● **Action item**
Reproduce exactly, and only, the lines below from the one containing "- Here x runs" through the one containing "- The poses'".
==== Dataset records
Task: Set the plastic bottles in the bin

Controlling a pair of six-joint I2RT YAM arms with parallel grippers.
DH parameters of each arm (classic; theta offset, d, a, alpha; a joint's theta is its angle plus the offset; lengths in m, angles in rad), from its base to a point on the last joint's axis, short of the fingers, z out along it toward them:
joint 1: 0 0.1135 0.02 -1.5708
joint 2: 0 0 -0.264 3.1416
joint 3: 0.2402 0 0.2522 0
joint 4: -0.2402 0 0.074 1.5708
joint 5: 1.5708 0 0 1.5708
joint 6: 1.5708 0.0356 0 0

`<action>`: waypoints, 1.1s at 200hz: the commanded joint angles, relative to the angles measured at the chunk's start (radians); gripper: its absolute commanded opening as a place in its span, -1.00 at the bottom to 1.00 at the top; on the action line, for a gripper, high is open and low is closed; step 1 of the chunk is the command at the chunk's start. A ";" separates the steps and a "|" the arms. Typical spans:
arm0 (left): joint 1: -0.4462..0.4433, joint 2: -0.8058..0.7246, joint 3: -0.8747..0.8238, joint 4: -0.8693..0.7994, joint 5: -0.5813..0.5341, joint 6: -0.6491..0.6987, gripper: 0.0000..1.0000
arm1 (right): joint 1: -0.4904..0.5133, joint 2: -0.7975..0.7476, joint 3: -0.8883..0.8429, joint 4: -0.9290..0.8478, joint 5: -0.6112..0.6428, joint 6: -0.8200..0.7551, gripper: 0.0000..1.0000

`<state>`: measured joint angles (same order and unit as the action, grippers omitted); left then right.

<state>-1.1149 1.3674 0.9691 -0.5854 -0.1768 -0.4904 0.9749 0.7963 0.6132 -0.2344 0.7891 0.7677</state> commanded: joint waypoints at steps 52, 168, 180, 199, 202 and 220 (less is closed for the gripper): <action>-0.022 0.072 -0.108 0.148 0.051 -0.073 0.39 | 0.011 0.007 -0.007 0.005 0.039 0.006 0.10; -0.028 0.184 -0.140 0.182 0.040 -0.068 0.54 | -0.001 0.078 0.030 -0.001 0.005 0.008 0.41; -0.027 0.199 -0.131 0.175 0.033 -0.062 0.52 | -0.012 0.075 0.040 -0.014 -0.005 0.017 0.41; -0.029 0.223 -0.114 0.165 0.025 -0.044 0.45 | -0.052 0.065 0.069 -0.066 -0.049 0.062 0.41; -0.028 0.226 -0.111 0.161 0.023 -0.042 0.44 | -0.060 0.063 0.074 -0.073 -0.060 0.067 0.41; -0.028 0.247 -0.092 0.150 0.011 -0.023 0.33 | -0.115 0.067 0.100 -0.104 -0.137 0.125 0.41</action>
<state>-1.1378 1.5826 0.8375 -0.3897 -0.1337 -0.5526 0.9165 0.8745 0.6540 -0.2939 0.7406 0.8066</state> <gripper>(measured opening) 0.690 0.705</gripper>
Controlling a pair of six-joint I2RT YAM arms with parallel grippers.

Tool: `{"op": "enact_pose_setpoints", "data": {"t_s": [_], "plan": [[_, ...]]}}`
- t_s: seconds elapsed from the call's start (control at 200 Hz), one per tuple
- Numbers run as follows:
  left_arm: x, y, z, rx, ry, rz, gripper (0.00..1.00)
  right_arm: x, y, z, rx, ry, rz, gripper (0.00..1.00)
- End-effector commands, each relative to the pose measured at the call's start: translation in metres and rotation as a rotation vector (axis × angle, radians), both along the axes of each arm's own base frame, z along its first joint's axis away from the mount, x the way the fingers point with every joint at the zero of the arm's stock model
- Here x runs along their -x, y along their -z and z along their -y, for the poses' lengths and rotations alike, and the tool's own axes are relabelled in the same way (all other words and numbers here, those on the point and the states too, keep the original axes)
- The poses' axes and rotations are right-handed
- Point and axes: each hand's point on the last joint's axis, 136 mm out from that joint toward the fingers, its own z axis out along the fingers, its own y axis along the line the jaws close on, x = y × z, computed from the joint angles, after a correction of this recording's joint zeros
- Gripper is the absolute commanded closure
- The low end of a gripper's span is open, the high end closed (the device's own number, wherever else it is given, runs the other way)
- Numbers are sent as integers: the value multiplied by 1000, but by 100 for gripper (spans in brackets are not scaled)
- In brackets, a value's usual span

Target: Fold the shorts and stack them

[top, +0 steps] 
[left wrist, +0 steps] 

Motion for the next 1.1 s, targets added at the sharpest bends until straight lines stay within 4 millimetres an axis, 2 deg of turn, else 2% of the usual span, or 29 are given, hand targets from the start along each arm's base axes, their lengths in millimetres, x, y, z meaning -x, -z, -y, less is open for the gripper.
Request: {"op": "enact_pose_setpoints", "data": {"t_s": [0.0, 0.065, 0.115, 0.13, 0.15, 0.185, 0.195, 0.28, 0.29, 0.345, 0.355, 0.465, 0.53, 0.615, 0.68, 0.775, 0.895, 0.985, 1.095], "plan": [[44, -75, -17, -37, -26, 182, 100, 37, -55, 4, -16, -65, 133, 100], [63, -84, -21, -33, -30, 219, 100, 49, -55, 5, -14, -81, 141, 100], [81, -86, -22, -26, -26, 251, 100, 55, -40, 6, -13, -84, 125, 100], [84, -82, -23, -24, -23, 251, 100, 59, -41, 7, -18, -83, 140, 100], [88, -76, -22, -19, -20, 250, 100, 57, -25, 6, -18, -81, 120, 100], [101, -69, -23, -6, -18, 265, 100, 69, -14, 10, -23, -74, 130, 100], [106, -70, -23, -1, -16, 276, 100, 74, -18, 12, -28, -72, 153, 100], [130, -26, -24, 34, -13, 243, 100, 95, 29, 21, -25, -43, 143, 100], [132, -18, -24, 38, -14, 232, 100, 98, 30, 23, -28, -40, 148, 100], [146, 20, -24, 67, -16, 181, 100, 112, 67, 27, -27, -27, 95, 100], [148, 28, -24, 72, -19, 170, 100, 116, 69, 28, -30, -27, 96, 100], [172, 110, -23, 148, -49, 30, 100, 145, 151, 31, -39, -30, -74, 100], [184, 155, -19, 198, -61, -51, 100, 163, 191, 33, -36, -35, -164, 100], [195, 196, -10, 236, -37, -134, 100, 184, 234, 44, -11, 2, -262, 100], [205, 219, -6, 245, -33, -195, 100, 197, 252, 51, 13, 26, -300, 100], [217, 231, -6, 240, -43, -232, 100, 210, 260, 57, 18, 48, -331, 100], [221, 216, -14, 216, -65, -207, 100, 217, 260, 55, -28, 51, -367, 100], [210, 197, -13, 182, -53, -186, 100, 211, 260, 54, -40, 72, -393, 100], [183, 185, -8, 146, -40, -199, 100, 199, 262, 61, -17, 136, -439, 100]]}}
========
● **Result below**
- Here x runs along their -x, y along their -z and z along their -y, for the poses' lengths and rotations alike, and the tool's own axes are relabelled in the same way (all other words and numbers here, those on the point and the states too, keep the original axes)
- The poses' axes and rotations are right-handed

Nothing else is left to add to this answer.